I recently finished reading French Kids Eat Everything by Karen Le Billon in my quest to help my family become better eaters and to enjoy eating…rather than it being a battle Every.Single.Night. A few of the rules are right in line with what the Academy is trying to relay to families! According to the French, “Food is social. Eat family meals together at the table, with no distractions.” According to The Family Dinner Project, the benefits of eating a meal together include higher self-esteem, better academic performance, and decreased rates of substance abuse, depression, and eating disorders. Researchers also believe family dinners have the power to nourish ethical thinking.

If dinner time is near impossible to coordinate, try eating breakfast together instead! My husband works later than most so this has been a tough rule to implement, but we have made a conscious effort to turn off the tv, set our phones aside and put toys away before eating. This has definitely made for some more enjoyable and interactive mealtimes. And, I’ve already noticed that it isn’t taking our kids as long to eat their dinners! Whew…because the hourlong dinner festivities weren’t all that festive.

Kids Cooking

Another rule the French tend to follow that Americans do not is that parents are in charge of the children’s food education. Americans tend to pack our schedules full of activities that leave very little time to teach our children, “some of the most basic, important things they need to know, like the proper way to prepare, cook and eat healthy food.” The author goes on to make the analogy that “French parents think about healthy eating habits the way we think about toilet training, or reading.” My son and I participate in cooking classes at a local cooking studio once every few months, and he LOVES it! He gets to take the lead during the class and is so proud of himself with the outcome. Nowadays, he is my little sous chef and he is passing on his skills to his little sister. I’ve found that when he participates in making the meal, he is more likely to try it. He may not like it, but at least he tries it!

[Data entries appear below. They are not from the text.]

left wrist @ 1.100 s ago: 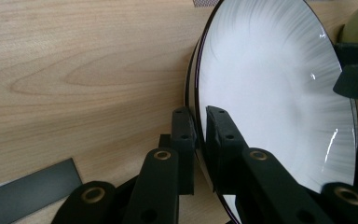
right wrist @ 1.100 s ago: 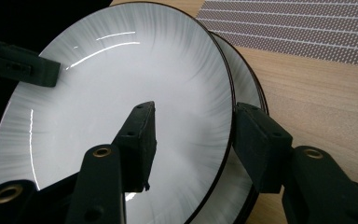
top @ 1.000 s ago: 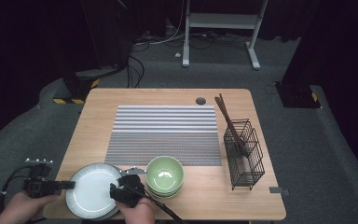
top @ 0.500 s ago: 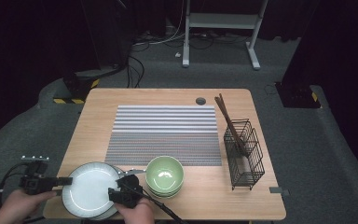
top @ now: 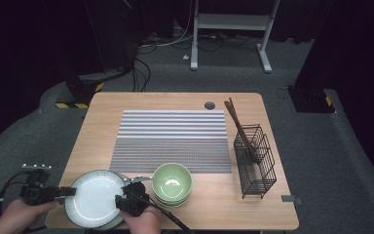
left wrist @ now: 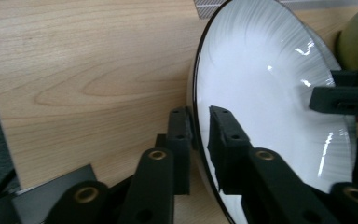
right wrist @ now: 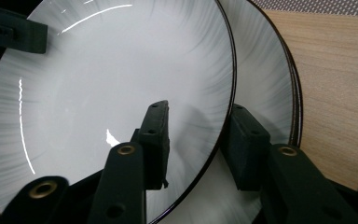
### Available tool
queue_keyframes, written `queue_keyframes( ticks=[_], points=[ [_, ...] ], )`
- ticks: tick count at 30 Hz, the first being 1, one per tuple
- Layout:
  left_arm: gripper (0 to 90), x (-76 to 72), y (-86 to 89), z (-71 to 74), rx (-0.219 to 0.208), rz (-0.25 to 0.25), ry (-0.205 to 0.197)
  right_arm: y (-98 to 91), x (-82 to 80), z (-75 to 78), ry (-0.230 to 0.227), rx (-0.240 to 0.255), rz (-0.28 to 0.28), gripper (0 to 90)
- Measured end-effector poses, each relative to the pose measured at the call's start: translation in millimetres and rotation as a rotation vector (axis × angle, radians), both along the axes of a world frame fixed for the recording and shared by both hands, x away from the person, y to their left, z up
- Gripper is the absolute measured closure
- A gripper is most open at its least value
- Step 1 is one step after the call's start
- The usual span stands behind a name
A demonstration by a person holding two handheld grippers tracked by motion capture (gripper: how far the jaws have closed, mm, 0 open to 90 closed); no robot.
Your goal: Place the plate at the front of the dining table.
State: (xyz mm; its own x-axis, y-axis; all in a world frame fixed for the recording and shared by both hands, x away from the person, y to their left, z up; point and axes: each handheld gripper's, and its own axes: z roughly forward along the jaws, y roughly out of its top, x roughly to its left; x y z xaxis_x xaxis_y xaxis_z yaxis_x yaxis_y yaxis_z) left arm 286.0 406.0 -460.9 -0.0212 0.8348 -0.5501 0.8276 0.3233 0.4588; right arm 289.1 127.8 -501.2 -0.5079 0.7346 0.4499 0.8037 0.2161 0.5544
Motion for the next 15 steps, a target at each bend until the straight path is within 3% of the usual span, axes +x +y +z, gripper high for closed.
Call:
queue_keyframes(
  ticks=[5,15],
  points=[
    [81.4,-0.2,0.3,-0.8,-0.003,0.005,-0.004,-3.6,1.0,-1.7,0.017,0.010,-0.017,73.6],
    [84.4,7.3,4.0,11.7,0.003,0.014,-0.066,-4.3,0.9,-5.2,0.047,0.066,0.012,74.3]
  ],
)
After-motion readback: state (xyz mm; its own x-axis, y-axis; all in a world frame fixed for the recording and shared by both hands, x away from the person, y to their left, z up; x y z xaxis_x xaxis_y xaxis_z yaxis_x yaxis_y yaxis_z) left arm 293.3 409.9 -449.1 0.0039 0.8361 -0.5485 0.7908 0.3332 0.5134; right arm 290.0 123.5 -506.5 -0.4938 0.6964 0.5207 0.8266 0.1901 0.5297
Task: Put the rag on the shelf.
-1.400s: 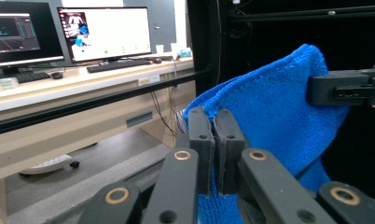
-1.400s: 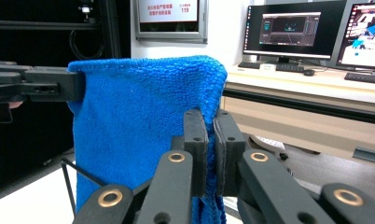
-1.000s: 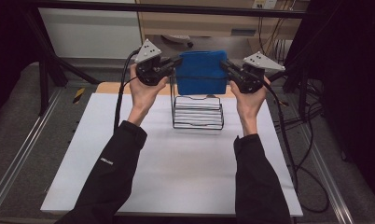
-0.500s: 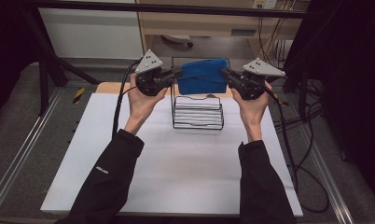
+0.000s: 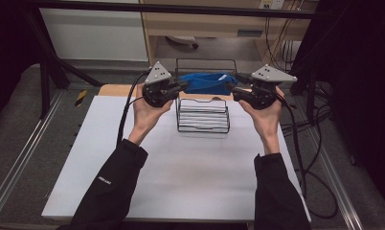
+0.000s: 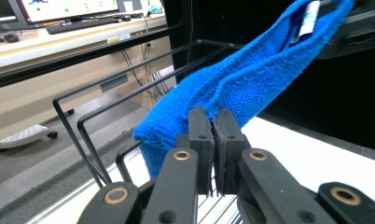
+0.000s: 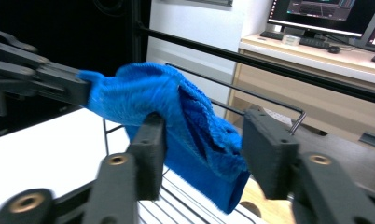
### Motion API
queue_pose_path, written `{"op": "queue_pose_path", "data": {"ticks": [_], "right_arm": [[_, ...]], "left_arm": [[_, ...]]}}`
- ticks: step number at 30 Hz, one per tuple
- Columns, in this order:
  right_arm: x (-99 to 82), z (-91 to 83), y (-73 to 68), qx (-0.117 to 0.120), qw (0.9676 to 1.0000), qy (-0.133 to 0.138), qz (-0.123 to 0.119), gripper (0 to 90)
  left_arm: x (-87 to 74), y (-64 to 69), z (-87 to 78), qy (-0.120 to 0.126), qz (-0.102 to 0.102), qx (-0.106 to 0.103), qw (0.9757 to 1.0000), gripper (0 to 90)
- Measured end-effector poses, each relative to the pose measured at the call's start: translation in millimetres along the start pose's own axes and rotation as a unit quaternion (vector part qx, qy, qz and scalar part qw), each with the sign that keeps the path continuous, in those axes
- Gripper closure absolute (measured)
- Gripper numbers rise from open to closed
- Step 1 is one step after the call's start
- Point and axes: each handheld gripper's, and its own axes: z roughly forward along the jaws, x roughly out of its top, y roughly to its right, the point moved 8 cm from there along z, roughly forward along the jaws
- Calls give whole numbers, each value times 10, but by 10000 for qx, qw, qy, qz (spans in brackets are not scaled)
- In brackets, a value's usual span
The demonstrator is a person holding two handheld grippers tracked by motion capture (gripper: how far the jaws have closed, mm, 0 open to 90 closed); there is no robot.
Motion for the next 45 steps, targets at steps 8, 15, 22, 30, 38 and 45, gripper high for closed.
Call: {"op": "queue_pose_path", "data": {"ticks": [8, 15, 22, 30, 38, 45], "right_arm": [[45, -151, -118, 165, 9997, 141, 103, 326], [101, -34, -236, 437, 9984, -15, 361, 698], [-129, 172, -258, 438, 9954, -623, 583, 882], [-360, 266, -163, 282, 9938, -847, 658, 856], [-487, 313, -114, 192, 9944, -846, 601, 807], [-539, 286, -79, 148, 9954, -761, 557, 734]], "left_arm": [[-78, 10, 17, -163, 142, 65, 9997, 870], [-90, 10, 24, -200, 133, 75, 9997, 855], [-133, 27, -19, -239, -82, -51, 9997, 755], [-49, 85, -134, -209, -348, -218, 9989, 617], [-208, 72, 2, -693, -450, -37, 9966, 771], [-401, -34, 126, -921, -730, 96, 9930, 899]]}}
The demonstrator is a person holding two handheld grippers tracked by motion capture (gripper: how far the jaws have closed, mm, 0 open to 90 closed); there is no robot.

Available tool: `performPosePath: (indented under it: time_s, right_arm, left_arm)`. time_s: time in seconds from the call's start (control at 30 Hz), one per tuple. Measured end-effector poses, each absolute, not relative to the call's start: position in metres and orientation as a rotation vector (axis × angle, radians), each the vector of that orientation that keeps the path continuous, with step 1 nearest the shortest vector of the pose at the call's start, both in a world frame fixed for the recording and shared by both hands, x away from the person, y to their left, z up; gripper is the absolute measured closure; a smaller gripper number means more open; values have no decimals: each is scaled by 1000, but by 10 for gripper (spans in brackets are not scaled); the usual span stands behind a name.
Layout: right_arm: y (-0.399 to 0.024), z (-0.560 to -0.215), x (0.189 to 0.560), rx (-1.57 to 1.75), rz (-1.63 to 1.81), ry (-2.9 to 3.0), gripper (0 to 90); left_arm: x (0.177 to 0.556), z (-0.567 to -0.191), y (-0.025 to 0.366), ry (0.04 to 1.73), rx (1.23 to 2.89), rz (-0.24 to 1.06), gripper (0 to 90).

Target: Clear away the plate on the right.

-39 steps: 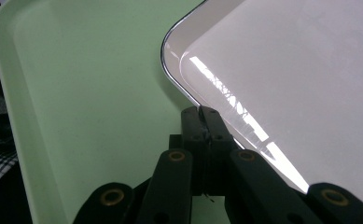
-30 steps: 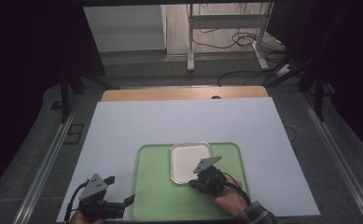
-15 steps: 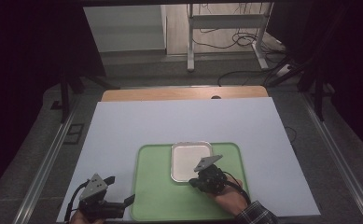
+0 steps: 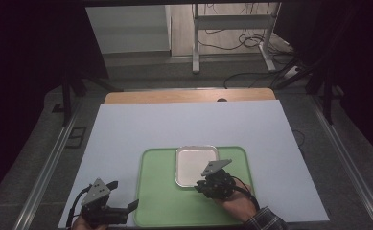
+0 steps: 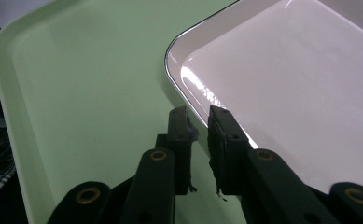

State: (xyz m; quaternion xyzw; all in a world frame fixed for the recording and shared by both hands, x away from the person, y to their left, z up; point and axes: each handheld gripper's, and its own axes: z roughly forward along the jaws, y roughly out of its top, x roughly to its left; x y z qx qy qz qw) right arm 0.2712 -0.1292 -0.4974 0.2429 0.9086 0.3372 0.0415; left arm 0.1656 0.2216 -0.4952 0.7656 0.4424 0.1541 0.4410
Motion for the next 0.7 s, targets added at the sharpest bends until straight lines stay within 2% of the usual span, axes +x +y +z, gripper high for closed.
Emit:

So, other than the two ‘rules’ mentioned above, how else can we make eating memorable?

  1. Involve your kids! Bring them to the local farmers market or grocery store to help pick out the vegetables, meats, etc they will be helping you prep. Allow them to participate in the kitchen. I’m definitely guilty of pushing my kids out of the kitchen just to get dinner made because it’s dinner time and none of the food is prepared. They want to be involved and, truth be told, it’s a great bonding experience.
  2. Head out to local food festivals. Check out your local calendars to get an idea of when and where these festivals are occurring. Exposing your kids to different types of food, music, and fun will make a lasting impression on them.
  3. Educate. Eatright.org has a wealth of information to help educate yourself and your family about food portions, healthy snacks for kids, breakfast options for families on the go, and more.
  4. Sign up for an online dinner program such as Food, Fun, and Conversation: 4 Weeks to Better Family Dinners. You’ll receive new recipes, conversation starters, and dinner activities to turn meal times into a positive experience.
  5. Make it fun!  he more fun/special parents make meals, the more the kids will be eager to participate in them.

And most of all,  don’t forget to ‘Savor the Flavor of Eating Right.’